## Material to process

[Start of section]

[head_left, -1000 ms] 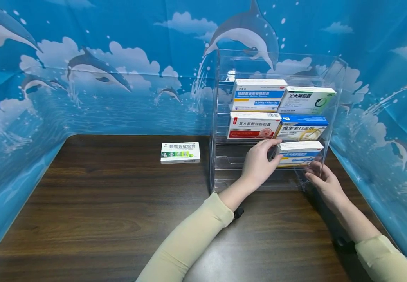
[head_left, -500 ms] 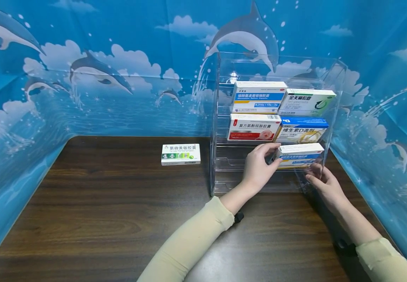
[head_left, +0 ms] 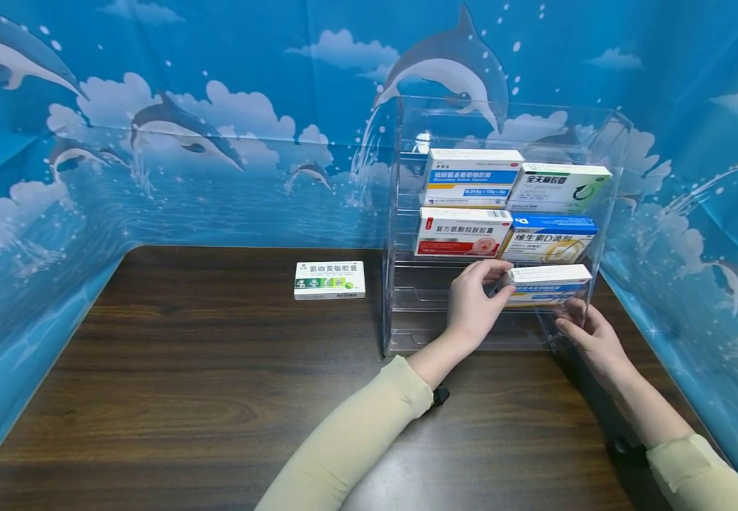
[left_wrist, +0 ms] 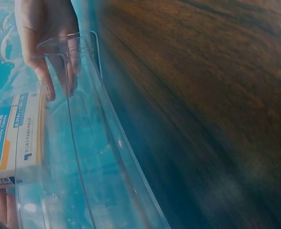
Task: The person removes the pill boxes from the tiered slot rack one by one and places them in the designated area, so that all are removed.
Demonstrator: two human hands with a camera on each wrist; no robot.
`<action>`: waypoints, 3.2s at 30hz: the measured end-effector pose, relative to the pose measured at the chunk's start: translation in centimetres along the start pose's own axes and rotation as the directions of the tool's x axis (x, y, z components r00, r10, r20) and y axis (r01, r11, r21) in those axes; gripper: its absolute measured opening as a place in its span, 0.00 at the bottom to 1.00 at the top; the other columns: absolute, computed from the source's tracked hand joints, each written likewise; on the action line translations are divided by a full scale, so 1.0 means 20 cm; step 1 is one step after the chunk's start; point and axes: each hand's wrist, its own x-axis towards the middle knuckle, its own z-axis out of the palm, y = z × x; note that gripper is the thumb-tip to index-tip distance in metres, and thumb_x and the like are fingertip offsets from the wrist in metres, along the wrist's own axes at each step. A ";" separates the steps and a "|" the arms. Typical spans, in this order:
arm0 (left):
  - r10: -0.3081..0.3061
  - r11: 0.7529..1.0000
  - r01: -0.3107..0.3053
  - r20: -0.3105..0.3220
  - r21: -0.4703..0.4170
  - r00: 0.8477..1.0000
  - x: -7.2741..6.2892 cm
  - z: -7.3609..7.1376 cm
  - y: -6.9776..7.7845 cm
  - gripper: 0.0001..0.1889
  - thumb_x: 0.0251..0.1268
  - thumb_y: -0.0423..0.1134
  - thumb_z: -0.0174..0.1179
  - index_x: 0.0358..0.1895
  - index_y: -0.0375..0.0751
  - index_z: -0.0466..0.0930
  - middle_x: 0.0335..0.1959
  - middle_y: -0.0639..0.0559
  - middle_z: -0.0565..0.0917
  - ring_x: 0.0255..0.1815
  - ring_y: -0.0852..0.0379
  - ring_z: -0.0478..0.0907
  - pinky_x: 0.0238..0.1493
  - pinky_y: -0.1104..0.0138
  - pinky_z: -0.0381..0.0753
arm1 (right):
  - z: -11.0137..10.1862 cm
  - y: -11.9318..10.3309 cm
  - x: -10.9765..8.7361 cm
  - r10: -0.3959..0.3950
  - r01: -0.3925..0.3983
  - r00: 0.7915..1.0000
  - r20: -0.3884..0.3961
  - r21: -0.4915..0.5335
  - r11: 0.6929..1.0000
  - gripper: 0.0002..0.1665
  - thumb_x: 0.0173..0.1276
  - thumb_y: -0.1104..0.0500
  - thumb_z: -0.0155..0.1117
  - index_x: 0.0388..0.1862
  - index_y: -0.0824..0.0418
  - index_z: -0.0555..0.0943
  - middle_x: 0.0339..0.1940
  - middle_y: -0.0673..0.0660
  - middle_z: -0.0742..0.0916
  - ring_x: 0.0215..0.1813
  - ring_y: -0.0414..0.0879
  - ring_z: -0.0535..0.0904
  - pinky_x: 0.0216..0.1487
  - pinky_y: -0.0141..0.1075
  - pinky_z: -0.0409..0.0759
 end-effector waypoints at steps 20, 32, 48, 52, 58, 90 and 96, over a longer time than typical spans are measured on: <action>0.115 0.977 -0.124 -0.063 -0.174 0.991 0.04 -0.08 0.07 0.14 0.66 0.25 0.71 0.54 0.30 0.88 0.53 0.38 0.89 0.54 0.48 0.90 0.58 0.81 0.84 | -0.01 0.00 0.00 0.046 -0.047 0.999 -0.011 -0.096 0.994 0.19 0.83 0.65 0.58 0.62 0.43 0.74 0.53 0.28 0.86 0.54 0.22 0.82 0.52 0.14 0.77; 0.040 0.956 -0.057 -0.066 -0.287 0.997 0.07 -0.28 0.19 0.16 0.66 0.24 0.70 0.56 0.29 0.87 0.54 0.36 0.89 0.54 0.45 0.90 0.57 0.77 0.86 | -0.01 -0.01 0.00 0.063 -0.065 0.998 -0.027 -0.092 0.994 0.17 0.83 0.65 0.58 0.62 0.47 0.74 0.51 0.29 0.87 0.52 0.23 0.83 0.51 0.14 0.78; -0.260 0.841 0.226 -0.001 -0.491 0.966 0.06 -0.60 0.25 0.17 0.66 0.24 0.71 0.58 0.32 0.88 0.54 0.36 0.89 0.46 0.61 0.87 0.57 0.64 0.91 | -0.01 -0.02 0.01 0.102 -0.106 0.994 -0.030 -0.203 0.973 0.21 0.84 0.59 0.59 0.71 0.54 0.69 0.51 0.25 0.83 0.52 0.19 0.80 0.51 0.13 0.77; -0.300 0.834 0.271 0.018 -0.481 0.954 0.04 -0.69 0.23 0.17 0.67 0.25 0.71 0.59 0.34 0.88 0.56 0.38 0.90 0.48 0.61 0.87 0.58 0.66 0.90 | -0.01 -0.01 0.00 0.076 -0.078 0.997 -0.017 -0.131 0.988 0.20 0.84 0.62 0.58 0.69 0.50 0.71 0.52 0.27 0.84 0.54 0.21 0.81 0.51 0.14 0.77; -0.386 0.794 0.341 0.016 -0.502 0.922 0.01 -0.86 0.18 0.18 0.69 0.24 0.68 0.60 0.31 0.86 0.59 0.37 0.88 0.48 0.62 0.87 0.56 0.73 0.88 | -0.01 0.00 0.00 -0.004 0.004 1.000 0.007 0.011 1.000 0.20 0.83 0.68 0.56 0.61 0.45 0.76 0.53 0.31 0.89 0.55 0.24 0.84 0.53 0.15 0.79; -0.699 0.656 0.605 -0.060 -0.450 0.713 -0.26 -1.95 -0.35 0.19 0.64 0.41 0.77 0.58 0.49 0.91 0.41 0.70 0.92 0.40 0.72 0.91 0.43 0.79 0.87 | -0.01 -0.01 -0.01 0.036 -0.037 0.999 -0.010 -0.059 0.998 0.19 0.83 0.64 0.58 0.64 0.44 0.75 0.53 0.29 0.87 0.55 0.22 0.82 0.53 0.15 0.77; -0.731 0.634 0.640 -0.065 -0.435 0.680 -0.27 -2.02 -0.47 0.15 0.65 0.40 0.77 0.53 0.51 0.92 0.38 0.71 0.91 0.38 0.73 0.90 0.40 0.79 0.87 | -0.02 -0.01 0.00 0.057 -0.057 0.998 -0.010 -0.073 0.996 0.19 0.83 0.63 0.58 0.65 0.45 0.74 0.54 0.28 0.86 0.56 0.21 0.81 0.54 0.14 0.77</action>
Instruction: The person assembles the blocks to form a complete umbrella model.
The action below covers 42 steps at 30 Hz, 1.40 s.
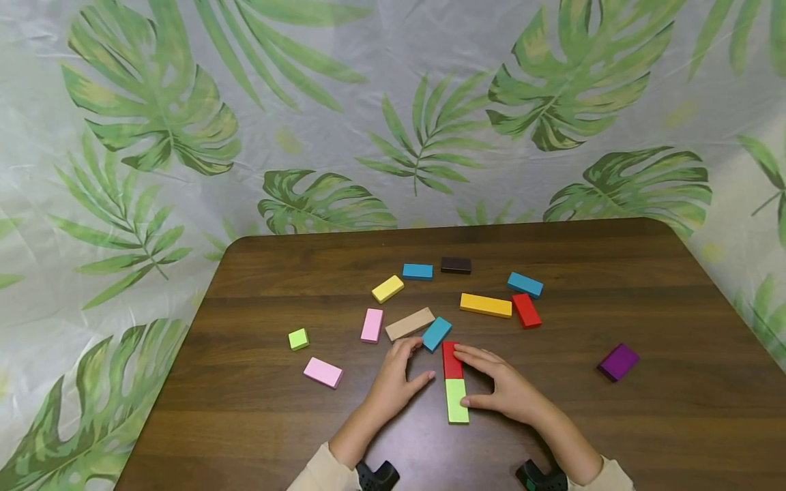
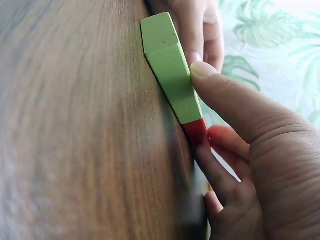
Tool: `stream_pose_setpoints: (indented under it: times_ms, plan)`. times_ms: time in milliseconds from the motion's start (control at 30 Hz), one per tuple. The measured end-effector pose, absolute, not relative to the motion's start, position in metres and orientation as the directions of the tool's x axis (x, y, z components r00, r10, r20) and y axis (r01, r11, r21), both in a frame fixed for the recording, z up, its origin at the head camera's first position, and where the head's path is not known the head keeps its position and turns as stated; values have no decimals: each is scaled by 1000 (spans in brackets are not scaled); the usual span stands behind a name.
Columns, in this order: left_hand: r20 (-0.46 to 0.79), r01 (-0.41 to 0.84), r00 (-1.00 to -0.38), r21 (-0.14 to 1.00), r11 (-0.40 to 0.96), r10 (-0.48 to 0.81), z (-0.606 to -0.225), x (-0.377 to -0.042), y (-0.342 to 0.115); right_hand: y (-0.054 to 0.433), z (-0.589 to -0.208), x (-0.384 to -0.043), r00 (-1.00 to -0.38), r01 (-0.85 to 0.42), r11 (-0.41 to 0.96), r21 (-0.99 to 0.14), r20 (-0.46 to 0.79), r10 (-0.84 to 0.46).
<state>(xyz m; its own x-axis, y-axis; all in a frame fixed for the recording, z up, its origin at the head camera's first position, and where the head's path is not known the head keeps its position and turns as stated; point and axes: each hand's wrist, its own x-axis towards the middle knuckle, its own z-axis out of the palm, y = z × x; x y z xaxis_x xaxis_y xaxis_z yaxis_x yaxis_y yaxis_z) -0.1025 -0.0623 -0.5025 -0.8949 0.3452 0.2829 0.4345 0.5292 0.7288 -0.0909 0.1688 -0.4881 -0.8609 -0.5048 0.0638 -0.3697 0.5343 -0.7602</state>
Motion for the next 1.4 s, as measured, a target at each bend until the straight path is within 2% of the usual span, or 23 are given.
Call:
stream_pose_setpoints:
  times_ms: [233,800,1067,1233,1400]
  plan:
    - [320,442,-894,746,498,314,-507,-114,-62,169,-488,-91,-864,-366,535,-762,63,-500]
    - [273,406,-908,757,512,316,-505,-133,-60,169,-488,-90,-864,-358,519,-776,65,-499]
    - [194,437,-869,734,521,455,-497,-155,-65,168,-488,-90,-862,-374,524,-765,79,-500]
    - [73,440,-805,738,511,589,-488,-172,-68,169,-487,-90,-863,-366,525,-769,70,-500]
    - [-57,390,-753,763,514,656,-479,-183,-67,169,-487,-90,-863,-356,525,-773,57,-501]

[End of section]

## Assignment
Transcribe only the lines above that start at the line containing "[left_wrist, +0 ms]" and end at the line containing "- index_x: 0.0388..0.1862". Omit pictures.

## Result of this task
[left_wrist, +0 ms] 
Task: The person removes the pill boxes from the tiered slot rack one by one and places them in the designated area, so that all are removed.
Demonstrator: two human hands with a camera on each wrist; no robot.
`<action>`: waypoints, 3.2s at 30hz: the measured end-effector pose, relative to the pose measured at the chunk's start: translation in centimetres along the start pose's own axes and rotation as the directions of the tool's x axis (x, y, z components r00, r10, r20) and y axis (r01, r11, r21) in those axes; gripper: its absolute measured opening as a place in its span, 0.00 at the bottom to 1.00 at the top; the other columns: absolute, computed from the source's tracked hand joints, each written likewise; on the action line translations are divided by a full scale, so 1.0 means 20 cm; step 1 is one step after the chunk's start; point and axes: each hand's wrist, its own x-axis towards the middle knuckle, its own z-axis out of the palm, y = z × x; note that gripper is the thumb-tip to index-tip distance in metres, and thumb_x and the like are fingertip offsets from the wrist in metres, along the wrist's own axes at each step. A ";" separates the steps and a "|" the arms. Typical spans, in this order:
arm0 (left):
  - r10: -0.3081..0.3061
  - r11: 0.7529..1.0000
  - r01: -0.3107..0.3053
  - r20: -0.3105..0.3220
  - r21: -0.4703..0.4170
  - r00: 0.8477..1.0000
  - x: -7.2741..6.2892 cm
  - z: -7.3609..7.1376 cm
  - y: -6.9776..7.7845 cm
  - gripper: 0.0001..0.1889
  - thumb_x: 0.0251..0.1268
  - thumb_y: -0.0423..0.1134
  - thumb_z: -0.0174..0.1179
  - index_x: 0.0358..0.1895
  - index_y: -0.0375..0.0751
  - index_z: -0.0466..0.0930
  - middle_x: 0.0335..0.1959
  - middle_y: -0.0639..0.0559
  - middle_z: -0.0565..0.0917
  - ring_x: 0.0255..0.1815
  - ring_y: -0.0852..0.0379
  - ring_z: -0.0478..0.0907
  - pinky_x: 0.0238..0.1493
  - pinky_y: -0.1104..0.0138
  - pinky_z: -0.0381..0.0753
arm1 (right):
  - z: -11.0137..10.1862 cm
  - y: -11.9318..10.3309 cm
  - x: -10.9765..8.7361 cm
  - r10: -0.3959..0.3950
  - r01: -0.3925..0.3983
  - r00: 0.7915..1.0000
  - r20: -0.3884..0.3961
  - r21: -0.4915..0.5335
  - r11: 0.6929..1.0000
  - gripper: 0.0002..0.1665
  - thumb_x: 0.0173..0.1276
  - thumb_y: -0.1104..0.0500
  - thumb_z: -0.0155..0.1117
  - index_x: 0.0388..0.1862

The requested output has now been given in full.